FTXen: Making hypervisor resilient to hardware faults on relaxed cores As CMOS technology scales, the Increasingly smaller transistor components are susceptible to a variety of in-field hardware errors. Traditional redundancy techniques to deal with the increasing error rates are expensive and energy inefficient. To address this emerging challenge, many researchers have recently proposed the idea of relaxed hardware design and exposing errors to software. For such relaxed hardware to become a reality, it is crucially important for system software, such as the virtual machine hypervisor, to be resilient to hardware faults.
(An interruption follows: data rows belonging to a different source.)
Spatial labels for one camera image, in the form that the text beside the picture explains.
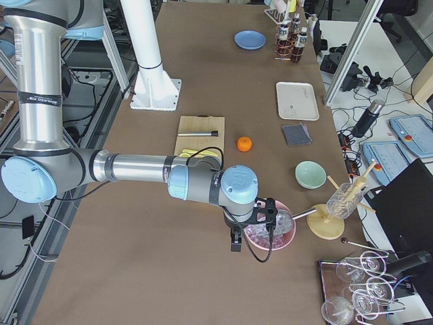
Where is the green bowl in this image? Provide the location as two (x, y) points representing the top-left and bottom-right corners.
(295, 160), (327, 190)

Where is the yellow plastic knife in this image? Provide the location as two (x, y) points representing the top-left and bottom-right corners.
(181, 148), (219, 158)

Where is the tea bottle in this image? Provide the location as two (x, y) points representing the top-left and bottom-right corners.
(276, 20), (290, 57)
(291, 27), (307, 63)
(291, 13), (300, 35)

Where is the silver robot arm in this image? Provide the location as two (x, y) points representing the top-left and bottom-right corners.
(1, 1), (258, 251)

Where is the blue plate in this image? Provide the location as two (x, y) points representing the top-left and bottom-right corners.
(234, 30), (267, 50)

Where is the cream rabbit tray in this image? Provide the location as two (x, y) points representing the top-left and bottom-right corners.
(276, 81), (319, 121)

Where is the clear glass mug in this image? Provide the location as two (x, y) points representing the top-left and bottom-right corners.
(326, 183), (363, 219)

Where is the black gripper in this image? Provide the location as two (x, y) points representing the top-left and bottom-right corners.
(224, 211), (250, 252)

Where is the aluminium frame post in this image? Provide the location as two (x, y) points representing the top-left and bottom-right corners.
(323, 0), (384, 107)

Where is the teach pendant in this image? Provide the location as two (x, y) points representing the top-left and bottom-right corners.
(362, 141), (411, 186)
(389, 114), (432, 158)

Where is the black thermos bottle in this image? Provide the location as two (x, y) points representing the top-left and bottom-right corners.
(351, 99), (385, 138)

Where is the pink bowl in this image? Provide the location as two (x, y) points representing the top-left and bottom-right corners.
(244, 200), (296, 251)

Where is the steel muddler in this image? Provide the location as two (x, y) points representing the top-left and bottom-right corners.
(177, 130), (219, 137)

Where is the grey cloth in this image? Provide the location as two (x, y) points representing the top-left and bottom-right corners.
(281, 123), (312, 146)

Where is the metal ice scoop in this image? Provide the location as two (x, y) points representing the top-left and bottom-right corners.
(273, 208), (317, 236)

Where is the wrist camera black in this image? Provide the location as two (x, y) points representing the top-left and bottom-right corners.
(253, 197), (278, 234)

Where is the orange mandarin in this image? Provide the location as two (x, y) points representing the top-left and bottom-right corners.
(236, 136), (253, 152)

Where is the wooden cutting board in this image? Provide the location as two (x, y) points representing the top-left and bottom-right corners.
(174, 116), (225, 155)

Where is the copper wire bottle rack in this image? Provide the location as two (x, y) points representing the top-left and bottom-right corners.
(274, 18), (306, 62)

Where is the cocktail glass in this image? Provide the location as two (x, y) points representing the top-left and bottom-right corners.
(359, 251), (386, 276)
(321, 297), (354, 325)
(349, 277), (394, 320)
(336, 257), (365, 283)

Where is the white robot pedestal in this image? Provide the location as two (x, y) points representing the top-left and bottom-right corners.
(121, 0), (181, 112)

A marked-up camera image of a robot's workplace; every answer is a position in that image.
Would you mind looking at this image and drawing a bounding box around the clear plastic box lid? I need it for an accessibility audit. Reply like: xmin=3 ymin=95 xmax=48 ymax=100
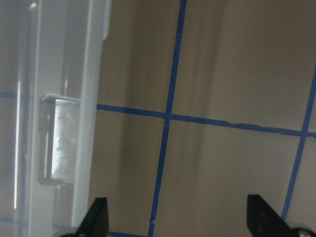
xmin=0 ymin=0 xmax=111 ymax=237

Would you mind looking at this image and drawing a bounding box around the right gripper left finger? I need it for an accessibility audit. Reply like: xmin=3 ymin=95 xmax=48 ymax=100
xmin=74 ymin=197 xmax=109 ymax=237

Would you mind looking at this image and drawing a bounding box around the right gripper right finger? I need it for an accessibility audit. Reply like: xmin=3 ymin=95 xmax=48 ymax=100
xmin=247 ymin=195 xmax=293 ymax=237

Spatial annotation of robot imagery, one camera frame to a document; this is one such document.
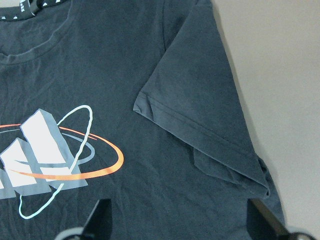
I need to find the black printed t-shirt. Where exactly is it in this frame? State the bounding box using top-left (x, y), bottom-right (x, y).
top-left (0, 0), bottom-right (284, 240)

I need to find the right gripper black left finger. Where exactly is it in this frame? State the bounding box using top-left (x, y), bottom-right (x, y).
top-left (80, 199), bottom-right (112, 240)

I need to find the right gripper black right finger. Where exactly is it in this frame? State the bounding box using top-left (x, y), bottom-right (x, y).
top-left (246, 198), bottom-right (285, 240)

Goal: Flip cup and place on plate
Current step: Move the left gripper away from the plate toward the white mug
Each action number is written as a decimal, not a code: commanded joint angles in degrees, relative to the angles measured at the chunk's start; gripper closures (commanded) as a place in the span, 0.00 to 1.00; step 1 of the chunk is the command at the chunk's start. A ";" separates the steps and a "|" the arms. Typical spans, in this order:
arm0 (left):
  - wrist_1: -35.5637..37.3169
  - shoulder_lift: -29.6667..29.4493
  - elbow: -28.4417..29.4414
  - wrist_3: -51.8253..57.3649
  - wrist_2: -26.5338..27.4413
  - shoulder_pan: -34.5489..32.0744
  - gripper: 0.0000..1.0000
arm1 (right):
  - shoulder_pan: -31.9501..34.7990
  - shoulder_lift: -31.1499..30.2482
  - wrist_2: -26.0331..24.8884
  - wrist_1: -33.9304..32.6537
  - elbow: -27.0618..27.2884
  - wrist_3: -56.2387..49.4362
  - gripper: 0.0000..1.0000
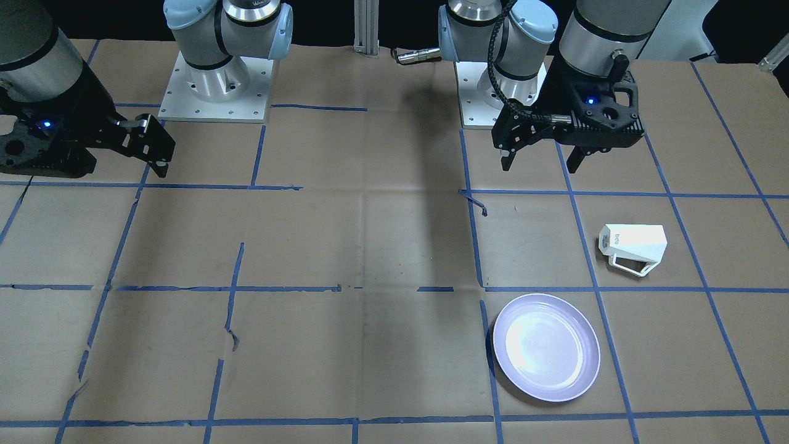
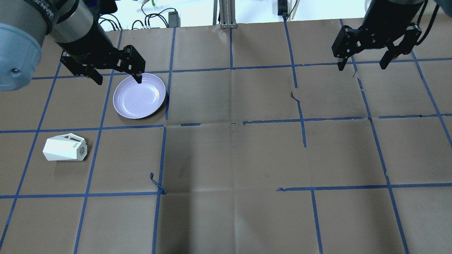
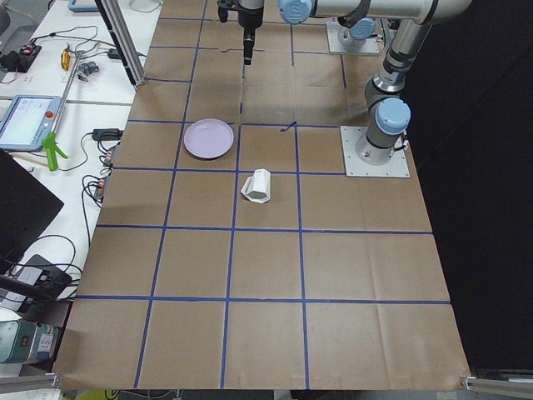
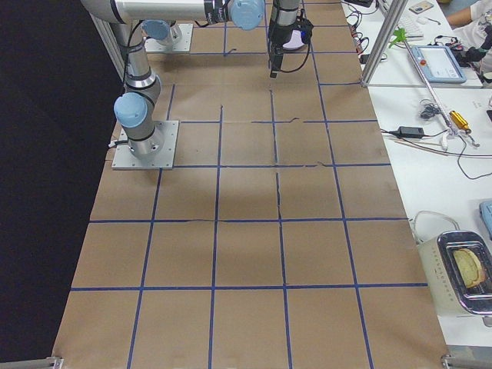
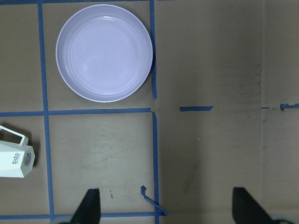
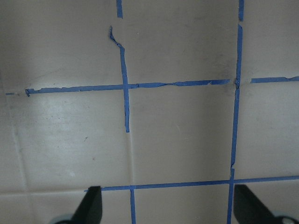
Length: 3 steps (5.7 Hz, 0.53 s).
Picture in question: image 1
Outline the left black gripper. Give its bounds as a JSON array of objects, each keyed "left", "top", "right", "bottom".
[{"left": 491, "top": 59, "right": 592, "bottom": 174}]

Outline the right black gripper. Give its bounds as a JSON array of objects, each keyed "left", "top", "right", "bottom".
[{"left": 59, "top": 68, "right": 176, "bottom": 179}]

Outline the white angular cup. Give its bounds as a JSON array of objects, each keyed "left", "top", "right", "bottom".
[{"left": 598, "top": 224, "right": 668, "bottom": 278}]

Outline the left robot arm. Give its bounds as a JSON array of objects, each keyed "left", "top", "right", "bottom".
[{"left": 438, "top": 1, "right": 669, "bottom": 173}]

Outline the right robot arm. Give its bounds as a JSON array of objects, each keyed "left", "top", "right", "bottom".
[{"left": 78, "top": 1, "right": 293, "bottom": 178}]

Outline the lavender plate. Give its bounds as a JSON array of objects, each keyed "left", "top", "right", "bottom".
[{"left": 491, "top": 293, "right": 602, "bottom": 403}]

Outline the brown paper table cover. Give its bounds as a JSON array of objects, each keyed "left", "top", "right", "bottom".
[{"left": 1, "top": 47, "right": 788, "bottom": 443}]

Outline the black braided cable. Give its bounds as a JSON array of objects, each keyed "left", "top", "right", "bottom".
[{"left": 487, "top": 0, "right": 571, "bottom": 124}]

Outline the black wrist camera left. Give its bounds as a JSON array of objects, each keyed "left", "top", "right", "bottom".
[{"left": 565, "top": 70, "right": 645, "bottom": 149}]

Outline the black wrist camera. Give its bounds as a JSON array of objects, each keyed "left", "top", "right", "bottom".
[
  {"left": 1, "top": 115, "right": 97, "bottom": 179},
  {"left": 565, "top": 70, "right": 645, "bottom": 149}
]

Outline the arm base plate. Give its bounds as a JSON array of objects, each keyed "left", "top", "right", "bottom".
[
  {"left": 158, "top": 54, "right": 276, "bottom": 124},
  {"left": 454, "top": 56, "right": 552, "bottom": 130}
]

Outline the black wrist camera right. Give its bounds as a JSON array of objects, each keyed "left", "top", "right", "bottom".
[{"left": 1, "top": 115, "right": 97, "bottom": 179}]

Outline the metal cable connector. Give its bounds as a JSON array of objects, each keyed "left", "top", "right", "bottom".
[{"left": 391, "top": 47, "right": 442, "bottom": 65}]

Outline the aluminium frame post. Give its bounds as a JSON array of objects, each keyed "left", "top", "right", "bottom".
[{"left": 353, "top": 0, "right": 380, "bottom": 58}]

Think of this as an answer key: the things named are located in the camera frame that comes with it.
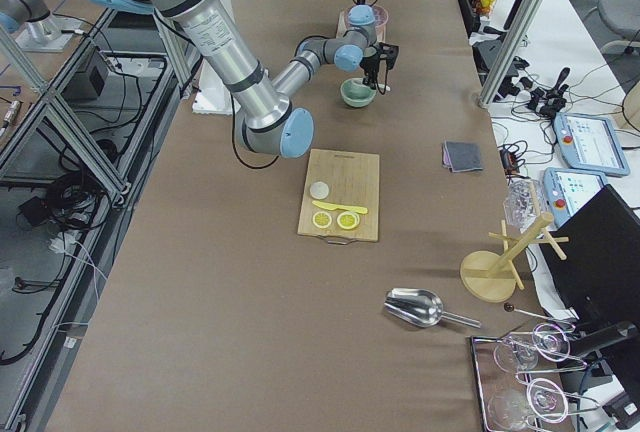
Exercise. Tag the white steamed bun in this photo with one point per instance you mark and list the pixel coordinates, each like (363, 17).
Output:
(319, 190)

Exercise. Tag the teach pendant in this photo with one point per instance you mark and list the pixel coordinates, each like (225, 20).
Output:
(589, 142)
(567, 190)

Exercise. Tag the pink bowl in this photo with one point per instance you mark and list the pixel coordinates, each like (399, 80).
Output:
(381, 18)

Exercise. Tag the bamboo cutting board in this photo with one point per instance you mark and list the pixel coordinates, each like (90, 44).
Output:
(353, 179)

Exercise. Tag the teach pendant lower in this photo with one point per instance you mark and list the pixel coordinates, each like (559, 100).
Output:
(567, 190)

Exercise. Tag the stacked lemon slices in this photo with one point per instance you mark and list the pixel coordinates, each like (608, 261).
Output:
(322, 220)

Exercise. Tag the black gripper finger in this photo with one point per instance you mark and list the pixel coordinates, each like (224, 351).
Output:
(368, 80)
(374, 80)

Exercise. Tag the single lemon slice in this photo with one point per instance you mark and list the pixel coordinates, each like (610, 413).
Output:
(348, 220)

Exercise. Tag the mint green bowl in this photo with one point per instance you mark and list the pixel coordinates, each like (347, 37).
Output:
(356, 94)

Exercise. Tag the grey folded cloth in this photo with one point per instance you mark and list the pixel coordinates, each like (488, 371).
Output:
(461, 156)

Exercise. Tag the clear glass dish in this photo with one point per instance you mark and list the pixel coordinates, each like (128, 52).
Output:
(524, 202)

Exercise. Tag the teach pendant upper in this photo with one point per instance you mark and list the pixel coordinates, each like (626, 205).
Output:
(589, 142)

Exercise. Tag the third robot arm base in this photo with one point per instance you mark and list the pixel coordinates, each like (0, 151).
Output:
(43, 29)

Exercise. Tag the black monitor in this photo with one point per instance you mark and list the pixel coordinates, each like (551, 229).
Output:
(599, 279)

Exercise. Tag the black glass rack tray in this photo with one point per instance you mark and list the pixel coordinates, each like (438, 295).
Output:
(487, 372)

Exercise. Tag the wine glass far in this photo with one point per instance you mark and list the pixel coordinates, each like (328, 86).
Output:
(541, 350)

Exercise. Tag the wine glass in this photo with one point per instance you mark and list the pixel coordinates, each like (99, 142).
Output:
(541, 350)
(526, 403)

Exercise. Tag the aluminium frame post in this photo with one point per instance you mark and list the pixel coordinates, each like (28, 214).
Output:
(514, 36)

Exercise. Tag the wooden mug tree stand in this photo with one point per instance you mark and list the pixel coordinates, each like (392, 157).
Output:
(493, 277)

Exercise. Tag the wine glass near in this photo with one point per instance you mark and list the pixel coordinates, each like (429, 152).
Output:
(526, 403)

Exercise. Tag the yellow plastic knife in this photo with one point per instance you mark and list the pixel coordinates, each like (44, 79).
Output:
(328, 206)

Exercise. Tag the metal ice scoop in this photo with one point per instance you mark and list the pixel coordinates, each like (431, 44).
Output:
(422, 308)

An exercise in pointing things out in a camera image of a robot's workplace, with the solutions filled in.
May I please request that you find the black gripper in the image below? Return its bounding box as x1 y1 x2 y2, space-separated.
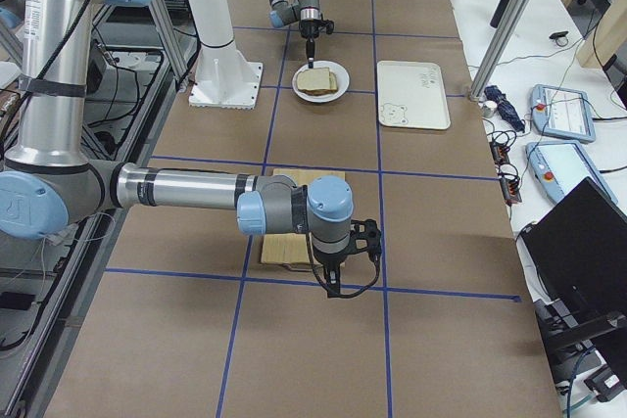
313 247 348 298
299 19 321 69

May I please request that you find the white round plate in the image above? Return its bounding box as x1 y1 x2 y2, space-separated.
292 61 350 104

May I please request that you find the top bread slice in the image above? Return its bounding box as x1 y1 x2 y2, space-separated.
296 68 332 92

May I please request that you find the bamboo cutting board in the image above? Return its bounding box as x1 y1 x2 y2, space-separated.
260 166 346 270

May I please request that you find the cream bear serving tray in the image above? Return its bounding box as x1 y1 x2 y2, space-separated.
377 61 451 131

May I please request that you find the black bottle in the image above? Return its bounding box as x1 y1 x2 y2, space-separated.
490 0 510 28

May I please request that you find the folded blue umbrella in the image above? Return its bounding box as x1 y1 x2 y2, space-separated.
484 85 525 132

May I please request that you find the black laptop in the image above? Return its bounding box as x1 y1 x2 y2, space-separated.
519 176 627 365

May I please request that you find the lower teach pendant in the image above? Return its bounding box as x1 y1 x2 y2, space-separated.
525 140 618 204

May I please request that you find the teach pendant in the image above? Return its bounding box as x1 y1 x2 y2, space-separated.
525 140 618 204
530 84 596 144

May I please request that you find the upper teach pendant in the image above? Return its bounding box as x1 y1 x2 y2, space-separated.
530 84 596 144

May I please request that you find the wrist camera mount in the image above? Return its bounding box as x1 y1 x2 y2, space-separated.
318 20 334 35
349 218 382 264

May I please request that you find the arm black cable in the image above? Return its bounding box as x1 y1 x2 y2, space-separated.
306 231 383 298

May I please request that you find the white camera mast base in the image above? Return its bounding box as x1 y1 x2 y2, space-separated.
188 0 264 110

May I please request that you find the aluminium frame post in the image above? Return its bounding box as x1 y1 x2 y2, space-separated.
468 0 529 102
To address the above fundamental software challenge in enabling relaxed hardware design, we are making a major effort in restructuring an important part of system software, namely the virtual machine hypervisor, to be resilient to faulty cores. A fault in a relaxed core can only affect those virtual machines (and applications) running on that core, but the hypervisor and other virtual machines remain intact and continue providing services. We have redesigned every component of Xen, a large, popular virtual machine hypervisor, to achieve such error resiliency. This paper presents our design and implementation of the restructured Xen (we refer to it as FTXen). Our experimental evaluation on real systems shows that FTXen adds minimum application overhead, and scales well to different ratios of reliable and relaxed cores. Our results with random fault injection show that FTXen can successfully survive all injected hardware faults.